## Your objective
Take the line that contains "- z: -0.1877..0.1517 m" as the first line and the last line of the material below as the final one; reproduce exactly the lines between, inclusive.

** Opening Source data block **

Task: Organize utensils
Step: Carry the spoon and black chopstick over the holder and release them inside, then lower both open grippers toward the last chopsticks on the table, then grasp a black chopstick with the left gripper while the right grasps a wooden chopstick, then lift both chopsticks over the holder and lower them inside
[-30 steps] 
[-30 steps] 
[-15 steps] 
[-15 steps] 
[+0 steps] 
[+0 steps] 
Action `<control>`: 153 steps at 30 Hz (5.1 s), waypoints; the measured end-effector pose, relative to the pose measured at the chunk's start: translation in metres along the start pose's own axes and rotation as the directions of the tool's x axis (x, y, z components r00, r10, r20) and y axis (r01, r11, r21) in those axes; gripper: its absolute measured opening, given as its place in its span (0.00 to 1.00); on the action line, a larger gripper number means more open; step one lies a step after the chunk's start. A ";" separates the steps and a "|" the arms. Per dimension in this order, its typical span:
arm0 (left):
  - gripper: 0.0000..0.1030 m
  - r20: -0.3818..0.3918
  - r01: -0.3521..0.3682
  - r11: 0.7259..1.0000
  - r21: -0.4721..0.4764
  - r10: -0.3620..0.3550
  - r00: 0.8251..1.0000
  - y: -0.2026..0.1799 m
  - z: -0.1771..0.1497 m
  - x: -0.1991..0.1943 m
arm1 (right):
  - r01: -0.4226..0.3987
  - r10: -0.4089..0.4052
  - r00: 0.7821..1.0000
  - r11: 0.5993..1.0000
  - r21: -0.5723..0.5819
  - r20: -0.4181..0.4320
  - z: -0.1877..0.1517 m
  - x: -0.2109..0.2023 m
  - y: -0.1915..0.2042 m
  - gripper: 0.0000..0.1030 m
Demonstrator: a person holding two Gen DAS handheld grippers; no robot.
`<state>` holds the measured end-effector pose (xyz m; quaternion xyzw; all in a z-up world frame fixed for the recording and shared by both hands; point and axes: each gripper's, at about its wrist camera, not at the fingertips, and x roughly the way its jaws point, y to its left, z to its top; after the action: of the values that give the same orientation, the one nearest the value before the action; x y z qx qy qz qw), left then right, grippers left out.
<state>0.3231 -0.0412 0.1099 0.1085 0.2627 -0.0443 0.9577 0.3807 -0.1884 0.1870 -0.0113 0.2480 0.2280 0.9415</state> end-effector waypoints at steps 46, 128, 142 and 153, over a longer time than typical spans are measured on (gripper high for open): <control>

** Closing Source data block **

## Written response
  - z: -0.1877..0.1517 m
  - x: -0.2109..0.2023 m
  - y: -0.1915..0.2042 m
  - gripper: 0.0000..0.1030 m
Demonstrator: a person holding two Gen DAS handheld grippers; no robot.
`<state>` holds the measured end-effector pose (xyz m; quaternion xyzw; all in a z-up world frame fixed for the recording and shared by both hands; point and axes: each gripper's, at about its wrist camera, not at the fingertips, and x roughly the way its jaws point, y to its left, z to its top; after the action: of the values that give the same orientation, the one nearest the value before the action; x y z qx qy qz qw), left then right, grippers left out.
<state>0.3231 -0.0412 0.1099 0.1085 0.2627 -0.0443 0.9577 0.3807 -0.1884 0.1870 -0.0113 0.2480 0.2280 0.9415</state> end-effector waypoints at steps 46, 128, 142 and 153, over a longer time than typical spans are measured on (gripper high for open): <control>

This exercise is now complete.